To discover new traits, breeders must use efficient and targeted selection strategies because the process is completely random and has a very low frequency of new combinations available. Of the thousands of induced new genetic variants, only one may have the desired new trait. The optimal selection system will screen thousands of new variants and allow the detection of some or even a single plant that may carry new traits. After identifying or discovering possible new traits, breeders must develop new cultivars by pedigree or backcross breeding, and extensive testing to verify that the new traits and cultivars are of stable and heritable value to rice producers. After the mutation is identified by any means, it can be transferred to rice by recombinant techniques.

Herbicide resistance in rice

Weeds in the field compete for resources and greatly reduce crop yield and quality. Weeds in crops have been controlled by the application of selective herbicides that kill the weeds but do not harm the crop. Often the selectivity of herbicides is based on biochemical changes or differences between the crop and the weed. Some herbicides are non-selective, meaning that they kill all or almost all plants. Non-selective or broad spectrum herbicides can be used on crops only if the crop has a genetic mechanism that confers herbicide tolerance. Crops can be converted to "herbicide tolerance" (HT) if a new gene is inserted that expresses a specific protein that confers tolerance or resistance to herbicides. Resistance to herbicides has also been achieved in crops by genetic mutations that alter proteins and biochemical processes. These mutations may occur naturally, but in most crops identified, they are produced by breeders.

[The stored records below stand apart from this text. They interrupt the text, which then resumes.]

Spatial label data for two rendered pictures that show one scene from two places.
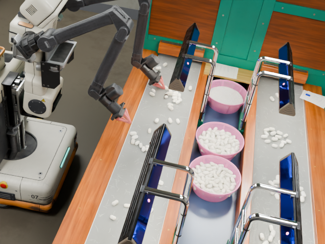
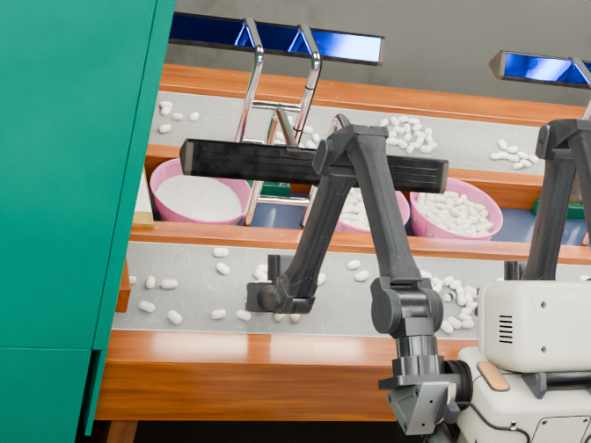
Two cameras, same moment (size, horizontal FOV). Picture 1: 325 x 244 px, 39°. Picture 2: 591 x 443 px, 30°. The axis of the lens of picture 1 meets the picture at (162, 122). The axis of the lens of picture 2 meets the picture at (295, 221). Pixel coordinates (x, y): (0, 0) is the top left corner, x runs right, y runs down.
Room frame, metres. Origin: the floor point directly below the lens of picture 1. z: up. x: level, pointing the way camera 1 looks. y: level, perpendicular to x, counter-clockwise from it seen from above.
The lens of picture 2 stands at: (3.13, 1.78, 2.43)
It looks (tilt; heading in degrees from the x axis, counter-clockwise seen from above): 36 degrees down; 243
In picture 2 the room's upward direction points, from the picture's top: 17 degrees clockwise
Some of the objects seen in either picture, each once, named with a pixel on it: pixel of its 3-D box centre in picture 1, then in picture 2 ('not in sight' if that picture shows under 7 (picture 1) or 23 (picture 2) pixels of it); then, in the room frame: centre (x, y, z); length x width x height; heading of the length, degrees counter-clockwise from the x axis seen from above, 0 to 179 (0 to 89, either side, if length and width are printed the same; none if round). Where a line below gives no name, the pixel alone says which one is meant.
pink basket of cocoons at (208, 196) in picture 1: (213, 180); (451, 219); (1.59, -0.30, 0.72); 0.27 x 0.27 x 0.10
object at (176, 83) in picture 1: (186, 53); (318, 163); (2.16, -0.07, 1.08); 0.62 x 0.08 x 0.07; 175
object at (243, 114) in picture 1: (263, 98); (265, 109); (2.12, -0.54, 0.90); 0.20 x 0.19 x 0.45; 175
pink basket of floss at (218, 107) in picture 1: (225, 98); (198, 202); (2.31, -0.36, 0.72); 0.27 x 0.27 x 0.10
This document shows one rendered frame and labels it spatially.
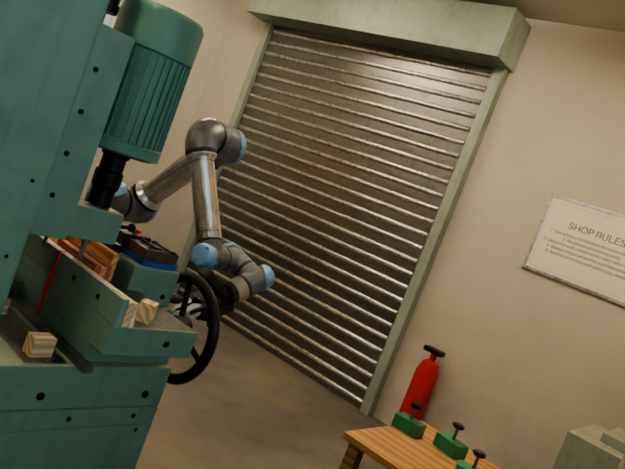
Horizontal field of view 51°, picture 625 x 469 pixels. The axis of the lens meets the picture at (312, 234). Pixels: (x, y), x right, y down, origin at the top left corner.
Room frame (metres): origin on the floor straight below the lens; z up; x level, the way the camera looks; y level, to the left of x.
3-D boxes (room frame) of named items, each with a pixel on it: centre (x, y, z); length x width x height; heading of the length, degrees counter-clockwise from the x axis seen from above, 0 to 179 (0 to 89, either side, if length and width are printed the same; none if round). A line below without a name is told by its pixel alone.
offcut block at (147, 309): (1.29, 0.26, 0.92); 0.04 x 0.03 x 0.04; 3
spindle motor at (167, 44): (1.39, 0.45, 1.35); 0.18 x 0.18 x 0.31
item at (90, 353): (1.43, 0.42, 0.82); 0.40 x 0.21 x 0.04; 50
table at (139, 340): (1.50, 0.42, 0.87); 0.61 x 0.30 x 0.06; 50
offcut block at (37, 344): (1.18, 0.40, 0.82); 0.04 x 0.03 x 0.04; 144
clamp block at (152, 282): (1.56, 0.36, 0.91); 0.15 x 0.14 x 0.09; 50
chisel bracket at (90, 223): (1.37, 0.47, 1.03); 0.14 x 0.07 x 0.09; 140
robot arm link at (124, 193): (2.15, 0.69, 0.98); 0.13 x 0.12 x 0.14; 151
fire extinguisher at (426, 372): (3.90, -0.95, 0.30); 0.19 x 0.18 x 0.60; 143
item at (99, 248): (1.49, 0.47, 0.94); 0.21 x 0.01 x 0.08; 50
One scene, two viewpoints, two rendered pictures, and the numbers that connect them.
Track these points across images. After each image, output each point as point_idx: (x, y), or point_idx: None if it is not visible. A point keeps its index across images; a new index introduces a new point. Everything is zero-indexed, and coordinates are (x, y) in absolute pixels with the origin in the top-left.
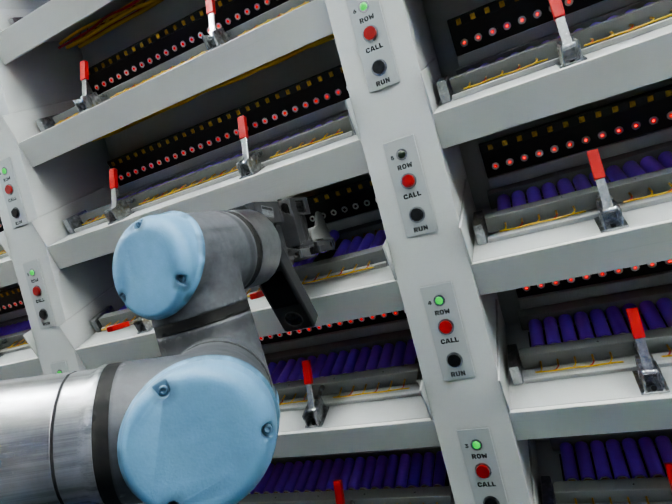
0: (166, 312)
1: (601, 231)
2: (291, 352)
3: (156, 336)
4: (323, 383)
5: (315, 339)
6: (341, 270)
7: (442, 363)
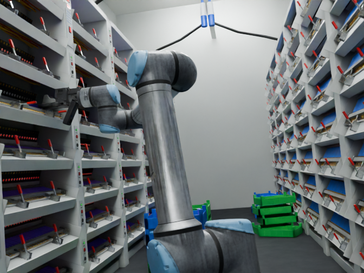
0: (119, 103)
1: (88, 125)
2: (10, 143)
3: (112, 106)
4: (43, 150)
5: (15, 141)
6: (55, 115)
7: (76, 145)
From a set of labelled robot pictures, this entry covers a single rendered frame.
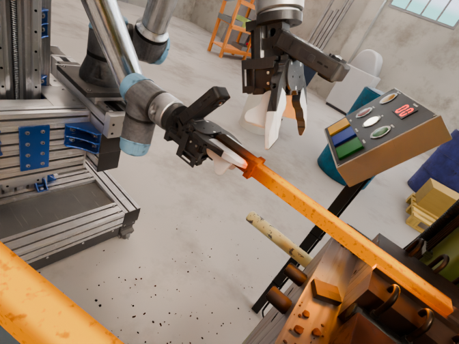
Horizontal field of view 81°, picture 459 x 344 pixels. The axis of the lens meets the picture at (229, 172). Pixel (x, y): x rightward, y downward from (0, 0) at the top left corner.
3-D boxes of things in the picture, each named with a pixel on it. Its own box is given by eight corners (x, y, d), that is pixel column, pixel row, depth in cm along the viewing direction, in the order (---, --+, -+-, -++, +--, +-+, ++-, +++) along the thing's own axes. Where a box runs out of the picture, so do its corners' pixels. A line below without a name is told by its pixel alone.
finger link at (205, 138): (230, 155, 54) (201, 132, 58) (233, 148, 53) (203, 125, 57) (215, 160, 51) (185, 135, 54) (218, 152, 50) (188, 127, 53)
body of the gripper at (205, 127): (216, 162, 62) (179, 134, 66) (229, 130, 58) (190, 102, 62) (193, 170, 56) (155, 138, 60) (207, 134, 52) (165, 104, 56)
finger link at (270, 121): (241, 147, 44) (256, 98, 46) (274, 150, 41) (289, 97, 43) (232, 138, 41) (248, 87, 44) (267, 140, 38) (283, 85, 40)
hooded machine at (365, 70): (356, 116, 687) (394, 60, 614) (349, 118, 637) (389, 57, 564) (331, 102, 716) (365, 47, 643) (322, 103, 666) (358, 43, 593)
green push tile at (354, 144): (338, 158, 81) (362, 145, 78) (334, 148, 88) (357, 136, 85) (341, 162, 82) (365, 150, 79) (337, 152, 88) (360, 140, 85)
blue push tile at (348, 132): (333, 145, 90) (355, 133, 87) (330, 137, 97) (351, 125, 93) (336, 149, 91) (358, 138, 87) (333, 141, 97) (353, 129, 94)
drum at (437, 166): (408, 177, 437) (455, 125, 388) (450, 202, 411) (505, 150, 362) (404, 186, 388) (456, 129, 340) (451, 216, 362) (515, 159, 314)
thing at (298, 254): (242, 222, 102) (248, 212, 99) (249, 217, 106) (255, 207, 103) (348, 309, 87) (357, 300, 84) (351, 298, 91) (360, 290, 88)
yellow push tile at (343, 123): (329, 134, 99) (349, 123, 96) (327, 128, 105) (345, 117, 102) (332, 138, 99) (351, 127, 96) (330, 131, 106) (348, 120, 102)
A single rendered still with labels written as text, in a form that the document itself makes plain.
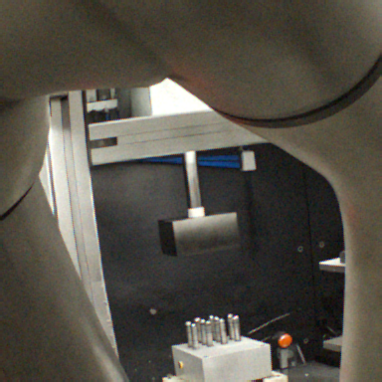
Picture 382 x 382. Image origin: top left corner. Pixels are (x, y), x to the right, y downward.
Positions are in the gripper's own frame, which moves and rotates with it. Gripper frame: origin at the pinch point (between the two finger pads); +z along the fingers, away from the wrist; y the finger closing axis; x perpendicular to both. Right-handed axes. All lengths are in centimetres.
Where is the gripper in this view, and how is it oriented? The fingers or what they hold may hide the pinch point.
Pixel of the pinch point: (343, 305)
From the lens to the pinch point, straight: 109.6
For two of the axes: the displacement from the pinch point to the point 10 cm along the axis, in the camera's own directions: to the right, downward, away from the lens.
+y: -1.2, -9.9, -0.5
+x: -9.4, 1.3, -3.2
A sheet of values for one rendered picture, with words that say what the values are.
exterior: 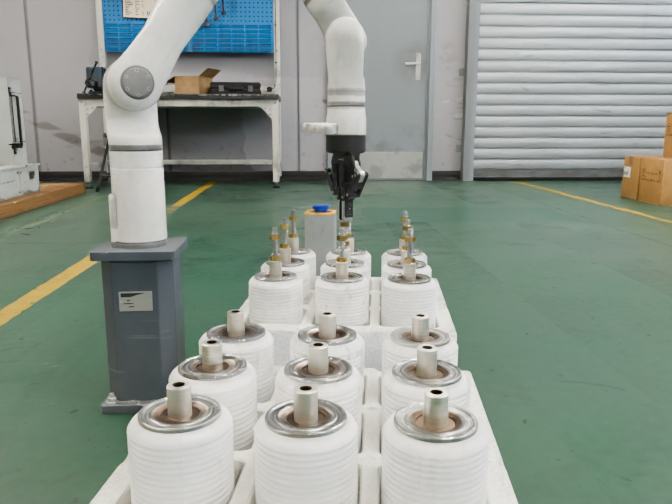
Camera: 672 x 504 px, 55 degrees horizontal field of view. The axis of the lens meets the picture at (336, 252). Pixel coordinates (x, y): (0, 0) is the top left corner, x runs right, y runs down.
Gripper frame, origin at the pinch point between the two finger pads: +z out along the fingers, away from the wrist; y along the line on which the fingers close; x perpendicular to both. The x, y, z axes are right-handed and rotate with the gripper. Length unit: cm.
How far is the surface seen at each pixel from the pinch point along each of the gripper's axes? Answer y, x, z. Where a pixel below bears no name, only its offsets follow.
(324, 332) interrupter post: -37.2, 24.4, 9.8
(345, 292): -14.3, 8.1, 12.0
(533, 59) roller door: 342, -397, -77
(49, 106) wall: 544, -2, -32
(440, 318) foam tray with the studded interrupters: -19.2, -8.5, 17.7
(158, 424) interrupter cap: -51, 49, 10
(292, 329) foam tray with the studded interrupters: -11.9, 17.0, 17.9
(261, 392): -35, 32, 17

In some cases, particularly with repeated use of a particular herbicide, weeds develop resistance through unintended selection of natural mutations that provide resistance. When weeds become resistant to a particular herbicide, the herbicide is no longer useful for weed control. The development of resistance in weeds can be delayed by alternating the use of herbicides with different modes of action to control the weeds, interrupting the development of resistant weeds.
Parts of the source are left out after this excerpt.